**What this task involves:** Practice item. Set the material below down again exactly, with no pictures.

**Task inputs:**
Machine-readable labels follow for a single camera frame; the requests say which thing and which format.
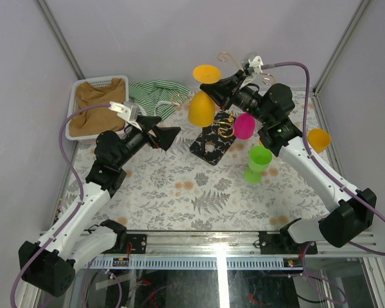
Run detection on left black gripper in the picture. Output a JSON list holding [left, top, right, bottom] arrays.
[[116, 115, 181, 169]]

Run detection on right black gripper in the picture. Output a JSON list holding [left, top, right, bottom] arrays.
[[201, 71, 272, 126]]

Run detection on pink plastic wine glass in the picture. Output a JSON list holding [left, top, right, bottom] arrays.
[[234, 113, 255, 140]]

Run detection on gold wine glass rack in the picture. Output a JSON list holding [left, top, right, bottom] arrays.
[[190, 63, 276, 166]]

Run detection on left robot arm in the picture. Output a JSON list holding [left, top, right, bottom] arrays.
[[19, 115, 181, 297]]

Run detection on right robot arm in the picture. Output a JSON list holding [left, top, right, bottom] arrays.
[[200, 70, 377, 253]]

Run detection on green plastic wine glass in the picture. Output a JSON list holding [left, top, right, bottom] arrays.
[[244, 145, 273, 184]]

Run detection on green striped cloth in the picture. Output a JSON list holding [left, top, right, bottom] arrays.
[[128, 80, 191, 120]]

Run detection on brown cloth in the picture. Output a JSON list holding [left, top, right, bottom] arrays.
[[69, 78, 126, 137]]

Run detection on aluminium front rail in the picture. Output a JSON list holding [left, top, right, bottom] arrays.
[[127, 230, 380, 258]]

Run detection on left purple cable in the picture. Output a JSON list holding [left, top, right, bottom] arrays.
[[9, 103, 111, 308]]

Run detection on purple cable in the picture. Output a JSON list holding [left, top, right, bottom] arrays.
[[9, 103, 111, 308], [261, 61, 385, 302]]

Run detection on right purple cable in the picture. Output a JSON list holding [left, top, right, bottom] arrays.
[[261, 61, 385, 302]]

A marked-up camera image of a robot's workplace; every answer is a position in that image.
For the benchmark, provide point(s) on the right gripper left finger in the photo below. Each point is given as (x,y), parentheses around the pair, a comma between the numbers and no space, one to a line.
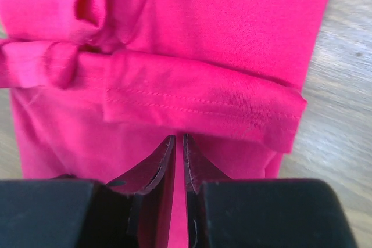
(148,188)

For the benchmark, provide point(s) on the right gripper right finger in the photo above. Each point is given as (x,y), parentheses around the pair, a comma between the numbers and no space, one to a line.
(197,170)

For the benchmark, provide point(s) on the pink t-shirt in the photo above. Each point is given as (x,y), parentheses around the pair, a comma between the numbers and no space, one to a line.
(96,85)

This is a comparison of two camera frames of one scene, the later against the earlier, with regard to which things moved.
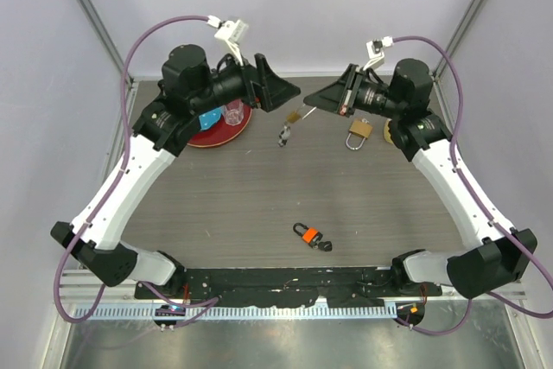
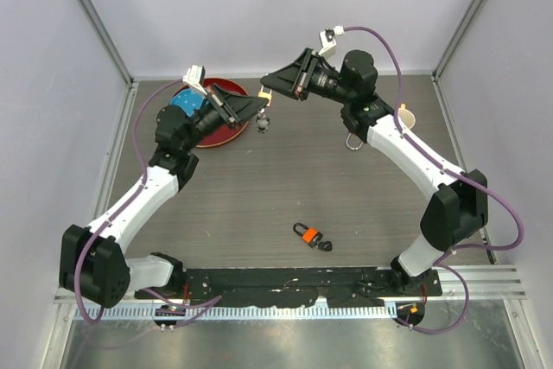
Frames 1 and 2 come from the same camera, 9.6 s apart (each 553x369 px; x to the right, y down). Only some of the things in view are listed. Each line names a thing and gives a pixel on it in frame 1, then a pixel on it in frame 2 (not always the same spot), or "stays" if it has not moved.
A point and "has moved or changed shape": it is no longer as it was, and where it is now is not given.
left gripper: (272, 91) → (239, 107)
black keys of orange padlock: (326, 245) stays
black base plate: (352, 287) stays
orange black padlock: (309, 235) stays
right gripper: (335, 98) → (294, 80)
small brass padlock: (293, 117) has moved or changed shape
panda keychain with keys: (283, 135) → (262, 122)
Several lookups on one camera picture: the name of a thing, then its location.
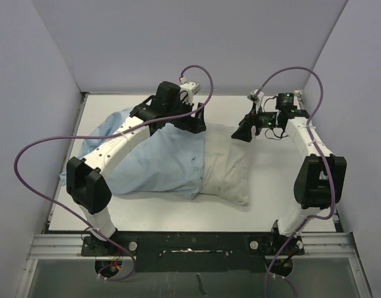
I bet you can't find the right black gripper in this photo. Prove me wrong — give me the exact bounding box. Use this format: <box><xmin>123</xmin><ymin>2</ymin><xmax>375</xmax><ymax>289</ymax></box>
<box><xmin>231</xmin><ymin>102</ymin><xmax>280</xmax><ymax>142</ymax></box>

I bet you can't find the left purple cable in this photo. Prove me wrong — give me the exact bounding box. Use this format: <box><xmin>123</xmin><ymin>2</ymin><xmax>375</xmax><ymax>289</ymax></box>
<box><xmin>14</xmin><ymin>65</ymin><xmax>214</xmax><ymax>282</ymax></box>

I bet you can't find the white pillow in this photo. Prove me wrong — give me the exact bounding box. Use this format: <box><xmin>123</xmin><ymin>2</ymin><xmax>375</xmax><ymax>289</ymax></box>
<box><xmin>200</xmin><ymin>123</ymin><xmax>252</xmax><ymax>206</ymax></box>

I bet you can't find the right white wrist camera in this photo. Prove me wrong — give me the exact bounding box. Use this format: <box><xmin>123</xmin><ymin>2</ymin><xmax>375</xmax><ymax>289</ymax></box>
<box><xmin>247</xmin><ymin>89</ymin><xmax>264</xmax><ymax>108</ymax></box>

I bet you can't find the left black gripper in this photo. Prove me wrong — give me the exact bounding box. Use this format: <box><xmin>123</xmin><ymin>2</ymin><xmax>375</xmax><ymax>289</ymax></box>
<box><xmin>165</xmin><ymin>96</ymin><xmax>204</xmax><ymax>133</ymax></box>

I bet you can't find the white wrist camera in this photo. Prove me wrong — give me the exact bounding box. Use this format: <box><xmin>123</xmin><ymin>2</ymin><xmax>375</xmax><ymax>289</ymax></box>
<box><xmin>179</xmin><ymin>77</ymin><xmax>200</xmax><ymax>105</ymax></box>
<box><xmin>247</xmin><ymin>89</ymin><xmax>264</xmax><ymax>108</ymax></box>

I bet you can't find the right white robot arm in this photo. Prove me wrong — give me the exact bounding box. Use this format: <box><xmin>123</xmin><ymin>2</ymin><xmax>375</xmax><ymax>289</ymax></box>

**Result:**
Machine-readable labels follow for a single camera frame; the requests say which thing and which format.
Run detection on left black gripper in the picture. Output a JSON list holding [left, top, right, bottom] arrays.
[[116, 115, 181, 169]]

Run detection on right black gripper in the picture. Output a JSON list holding [left, top, right, bottom] arrays.
[[201, 71, 272, 126]]

Run detection on pink plastic wine glass in the picture. Output a JSON list holding [left, top, right, bottom] arrays.
[[234, 113, 255, 140]]

Run detection on gold wine glass rack in the picture. Output a JSON list holding [left, top, right, bottom] arrays.
[[190, 63, 276, 166]]

Run detection on left robot arm in the picture. Output a JSON list holding [left, top, right, bottom] arrays.
[[19, 115, 181, 297]]

Run detection on right robot arm in the picture. Output a JSON list holding [left, top, right, bottom] arrays.
[[200, 70, 377, 253]]

Run detection on green plastic wine glass in the picture. Output a JSON list holding [left, top, right, bottom] arrays.
[[244, 145, 273, 184]]

Run detection on green striped cloth in the picture. Output a JSON list holding [left, top, right, bottom] arrays.
[[128, 80, 191, 120]]

Run detection on brown cloth in the picture. Output a JSON list holding [left, top, right, bottom] arrays.
[[69, 78, 126, 137]]

Run detection on aluminium front rail in the picture. Output a JSON list holding [left, top, right, bottom] arrays.
[[127, 230, 380, 258]]

Run detection on left purple cable in the picture. Output a JSON list holding [left, top, right, bottom] arrays.
[[9, 103, 111, 308]]

Run detection on purple cable in the picture. Output a JSON list holding [left, top, right, bottom] arrays.
[[9, 103, 111, 308], [261, 61, 385, 302]]

Run detection on right purple cable in the picture. Output a JSON list holding [left, top, right, bottom] arrays.
[[261, 61, 385, 302]]

A marked-up camera image of a robot's workplace; every answer is a position in that image.
For the benchmark, provide point(s) on the right gripper left finger in the photo below. Each point is given as (x,y), parentheses around the pair, a comma between the numbers and no space, one to a line.
(148,188)

For the benchmark, provide point(s) on the right gripper right finger in the photo above. Each point is given as (x,y), parentheses around the pair, a comma between the numbers and no space, one to a line.
(197,170)

For the benchmark, provide point(s) on the pink t-shirt in the photo above. Each point is given as (x,y), parentheses around the pair, a comma between the numbers and no space, one to a line.
(96,85)

This is a comparison of two camera frames of one scene, the later against the earlier, with regard to which things moved.
Frames 1 and 2 come from the same camera, 9.6 s apart (each 553x369 px; x to the right, y down). Only some of the things in view are listed. Each line names a thing and gives a pixel on it in frame 1, then a pixel on it in frame 2 (not always the same spot), or "stays" if it has not moved.
A point and "has moved or changed shape": it is no longer as it was, and where it is now is not given.
left gripper: (272, 91) → (239, 107)
black keys of orange padlock: (326, 245) stays
black base plate: (352, 287) stays
orange black padlock: (309, 235) stays
right gripper: (335, 98) → (294, 80)
small brass padlock: (293, 117) has moved or changed shape
panda keychain with keys: (283, 135) → (262, 122)
Several lookups on one camera picture: the name of a thing, then its location.
I bet you can't find the right black gripper in this photo. Prove me wrong — give me the exact bounding box. Use this format: <box><xmin>123</xmin><ymin>2</ymin><xmax>375</xmax><ymax>289</ymax></box>
<box><xmin>231</xmin><ymin>102</ymin><xmax>280</xmax><ymax>142</ymax></box>

I bet you can't find the left purple cable in this photo. Prove me wrong — give me the exact bounding box. Use this format: <box><xmin>123</xmin><ymin>2</ymin><xmax>375</xmax><ymax>289</ymax></box>
<box><xmin>14</xmin><ymin>65</ymin><xmax>214</xmax><ymax>282</ymax></box>

I bet you can't find the white pillow in this photo. Prove me wrong — give me the exact bounding box. Use this format: <box><xmin>123</xmin><ymin>2</ymin><xmax>375</xmax><ymax>289</ymax></box>
<box><xmin>200</xmin><ymin>123</ymin><xmax>252</xmax><ymax>206</ymax></box>

I bet you can't find the right white wrist camera in this photo. Prove me wrong — give me the exact bounding box. Use this format: <box><xmin>123</xmin><ymin>2</ymin><xmax>375</xmax><ymax>289</ymax></box>
<box><xmin>247</xmin><ymin>89</ymin><xmax>264</xmax><ymax>108</ymax></box>

I bet you can't find the left black gripper in this photo. Prove me wrong — give me the exact bounding box. Use this format: <box><xmin>123</xmin><ymin>2</ymin><xmax>375</xmax><ymax>289</ymax></box>
<box><xmin>165</xmin><ymin>96</ymin><xmax>204</xmax><ymax>133</ymax></box>

I bet you can't find the white wrist camera in this photo. Prove me wrong — give me the exact bounding box. Use this format: <box><xmin>123</xmin><ymin>2</ymin><xmax>375</xmax><ymax>289</ymax></box>
<box><xmin>179</xmin><ymin>77</ymin><xmax>200</xmax><ymax>105</ymax></box>
<box><xmin>247</xmin><ymin>89</ymin><xmax>264</xmax><ymax>108</ymax></box>

I bet you can't find the right white robot arm in this photo. Prove me wrong — give me the exact bounding box. Use this format: <box><xmin>123</xmin><ymin>2</ymin><xmax>375</xmax><ymax>289</ymax></box>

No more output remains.